Perfusion Preservation versus Static Preservation for Cardiac Transplantation: Effects on Myocardial Function and Metabolism

Abstract

Continuous perfusion of donor hearts for transplantation has received increasing interest, but the effects on cellular metabolism, myocyte necrosis, and myocardial edema are not well defined. Pig hearts were instrumented with sonomicrometry crystals and left ventricular catheters. Left ventricular function was quantified by the pre-load-recruitable stroke work (PRSW) relationship. Hearts were arrested with Celsior solution with 5.5 mM 13C-glucose added, and removed and stored in cold solution (n = 4) or placed in a device providing continuous perfusion of this solution at 10 ml/100 g/min (n = 4).
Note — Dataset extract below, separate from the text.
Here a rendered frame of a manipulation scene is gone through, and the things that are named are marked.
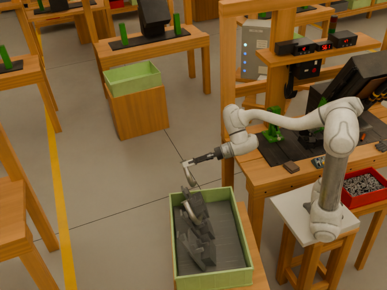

After 4 hours of storage, left atrial samples were frozen, extracted, and analyzed by magnetic resonance spectroscopy. Hearts were then transplanted into recipient pigs and reperfused for 6 hours, with function measured hourly. At the end of the experiment, left ventricular water content and serum creatine kinase-MB isoenzyme levels were measured. Baseline left ventricular function was similar in both groups. During reperfusion, the volume-axis intercept of the PRSW relationship was significantly lower in hearts stored with continuous perfusion (p < 0.05), suggesting reduced contractile impairment. Magnetic resonance spectroscopy revealed a decrease in tissue lactate in hearts that received continuous perfusion. Serum creatine kinase-MB isoenzyme levels were higher hearts that had static storage (30.8 +/- 9.0 vs 13.2 +/- 2.7 ng/ml; p < 0.05). Left ventricular water content was similar in both groups (0.797 +/- 0.012 vs 0.796 +/- 0.014; p = 0.45). Donor hearts sustain less functional impairment after storage with continuous perfusion. This technique reduces tissue lactate accumulation and myocardial necrosis without increasing myocardial edema and appears promising as a method to improve results of cardiac transplantation.